Accurate segmentation of rectal lymph nodes is crucial for the staging and treatment planning of rectal cancer. However, the complexity of the surrounding anatomical structures and the scarcity of annotated data pose significant challenges. This study introduces a novel lymph node synthesis technique aimed at generating diverse and realistic synthetic rectal lymph node samples to mitigate the reliance on manual annotation. Unlike direct diffusion methods, which often produce masks that are discontinuous and of suboptimal quality, our approach leverages an implicit SDF-based method for mask generation, ensuring the production of continuous, stable, and morphologically diverse masks. Experimental results demonstrate that our synthetic data significantly improves segmentation performance. Our work highlights the potential of diffusion model for accurately synthesizing structurally complex lesions, such as lymph nodes in rectal cancer, alleviating the challenge of limited annotated data in this field and aiding in advancements in rectal cancer diagnosis and treatment.
Paper Structure (15 sections, 6 equations, 4 figures, 2 tables)

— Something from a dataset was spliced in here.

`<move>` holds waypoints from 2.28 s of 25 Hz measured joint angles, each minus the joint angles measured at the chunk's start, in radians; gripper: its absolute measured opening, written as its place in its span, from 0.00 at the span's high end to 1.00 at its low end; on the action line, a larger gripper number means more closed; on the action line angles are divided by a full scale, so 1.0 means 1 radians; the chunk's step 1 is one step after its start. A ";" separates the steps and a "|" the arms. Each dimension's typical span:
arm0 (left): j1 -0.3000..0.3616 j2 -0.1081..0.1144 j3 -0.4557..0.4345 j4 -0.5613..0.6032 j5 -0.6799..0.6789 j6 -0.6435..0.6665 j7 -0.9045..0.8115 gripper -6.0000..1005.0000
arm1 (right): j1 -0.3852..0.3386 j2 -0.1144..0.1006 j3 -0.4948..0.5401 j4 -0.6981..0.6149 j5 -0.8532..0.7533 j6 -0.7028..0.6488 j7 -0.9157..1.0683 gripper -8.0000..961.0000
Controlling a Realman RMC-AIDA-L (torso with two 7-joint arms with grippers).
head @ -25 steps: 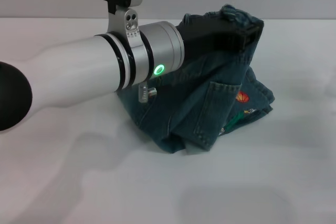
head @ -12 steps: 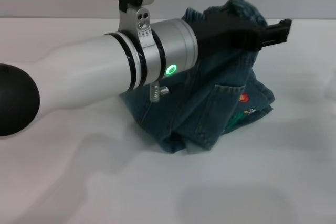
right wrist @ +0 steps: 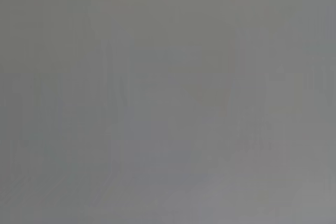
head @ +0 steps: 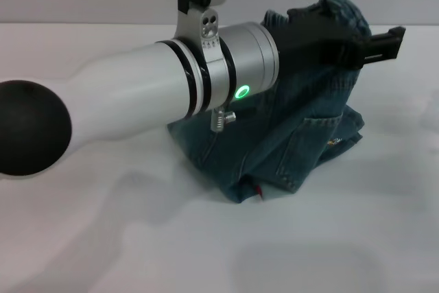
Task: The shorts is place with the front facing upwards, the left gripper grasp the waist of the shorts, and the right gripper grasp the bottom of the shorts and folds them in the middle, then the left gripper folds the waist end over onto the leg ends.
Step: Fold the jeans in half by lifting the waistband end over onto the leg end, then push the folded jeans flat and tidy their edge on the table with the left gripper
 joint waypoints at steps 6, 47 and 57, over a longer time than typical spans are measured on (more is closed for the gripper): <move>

This paper contains 15 sections, 6 equations, 4 figures, 2 tables.

Figures (4)

  • Figure 1: Distribution of the long-axis length of rectal lymph nodes in the training dataset. This figure illustrates the distribution of long-axis lengths for the 903 rectal lymph node samples within the training dataset. The long-axis lengths range from 1.7 mm to 30.0 mm, with the majority of samples measuring between 3 mm and 10 mm. Notably, samples with long-axis lengths exceeding 10 mm are scarce. This distribution reflects the considerable morphological and dimensional variability of rectal lymph nodes. Moreover, it underscores the pronounced imbalance within the dataset, which could potentially pose challenges for the effective training of segmentation models.

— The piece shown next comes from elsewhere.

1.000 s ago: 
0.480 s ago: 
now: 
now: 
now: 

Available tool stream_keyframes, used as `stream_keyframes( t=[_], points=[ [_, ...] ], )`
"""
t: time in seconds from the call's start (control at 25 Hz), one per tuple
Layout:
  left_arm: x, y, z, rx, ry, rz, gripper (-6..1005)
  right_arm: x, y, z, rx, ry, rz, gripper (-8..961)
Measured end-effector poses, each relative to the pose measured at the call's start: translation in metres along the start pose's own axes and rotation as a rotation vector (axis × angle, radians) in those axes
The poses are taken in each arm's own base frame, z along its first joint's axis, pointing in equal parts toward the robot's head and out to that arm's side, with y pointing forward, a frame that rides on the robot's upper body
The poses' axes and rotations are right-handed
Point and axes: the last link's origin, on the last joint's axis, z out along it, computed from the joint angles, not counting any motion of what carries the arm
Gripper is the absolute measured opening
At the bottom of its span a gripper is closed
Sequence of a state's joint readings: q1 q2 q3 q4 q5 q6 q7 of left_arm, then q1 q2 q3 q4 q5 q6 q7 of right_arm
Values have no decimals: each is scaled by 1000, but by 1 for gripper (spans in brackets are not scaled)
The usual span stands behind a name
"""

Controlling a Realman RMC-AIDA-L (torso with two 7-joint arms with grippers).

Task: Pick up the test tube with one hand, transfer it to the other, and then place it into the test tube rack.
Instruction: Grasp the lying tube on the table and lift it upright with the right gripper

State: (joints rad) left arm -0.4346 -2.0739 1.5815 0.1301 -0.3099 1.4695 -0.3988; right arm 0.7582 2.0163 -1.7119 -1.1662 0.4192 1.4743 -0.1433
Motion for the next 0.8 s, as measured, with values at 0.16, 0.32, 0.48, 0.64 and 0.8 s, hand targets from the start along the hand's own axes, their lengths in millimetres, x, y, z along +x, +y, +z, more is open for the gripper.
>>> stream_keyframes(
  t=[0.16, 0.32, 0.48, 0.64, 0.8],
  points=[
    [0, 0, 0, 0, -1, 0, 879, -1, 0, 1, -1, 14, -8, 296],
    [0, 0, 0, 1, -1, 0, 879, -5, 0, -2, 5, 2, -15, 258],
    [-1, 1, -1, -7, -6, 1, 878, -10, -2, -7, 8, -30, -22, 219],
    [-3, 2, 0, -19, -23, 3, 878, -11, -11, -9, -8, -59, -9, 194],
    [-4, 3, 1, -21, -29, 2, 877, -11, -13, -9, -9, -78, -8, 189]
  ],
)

  • Figure 2: Overview of the proposed LN-Gen. This figure illustrates a three-step methodology for the synthesis and segmentation of rectal lymph node structures. In Step 1, the Anatomic Structure Generation Network ($\phi$) is trained on real anatomical data of rectal lymph nodes to generate synthetic structures. In Step 2, the Conditioned Sample Synthesis Network ($\psi$) is trained on real samples to synthesize rectal lymph node structures with realistic morphology and texture, guided by both morphological and positional information. In Step 3, the anatomical structures generated by $\phi$ are utilized to guide the generation of samples with diverse morphological structures, varying sizes, and realistic textures. These synthetic samples are then incorporated into the original training set to boost the segmentation model’s training.
  • Figure 3: The synthetic anatomical structures in SDF presentation. We present both real and synthetic rectal lymph nodes in SDF representation. LN-Gen effectively generates anatomical structures with extensive diversity, remarkable stability, and high quality, ensuring the authenticity of the structures while accurately capturing the detailed surface information of the lymph nodes. Incorrectly generated structures are marked with a red X, and structures with minor flaws are indicated by red arrows.
  • Figure 4: Visualization of real and synthetic rectal lymph nodes. We present real and synthetic rectal metastatic lymph nodes, demonstrating that our approach can synthesize lymph nodes of varying sizes and morphologies with high quality and authenticity. The red lines indicate the long-axis length of the rectal lymph nodes.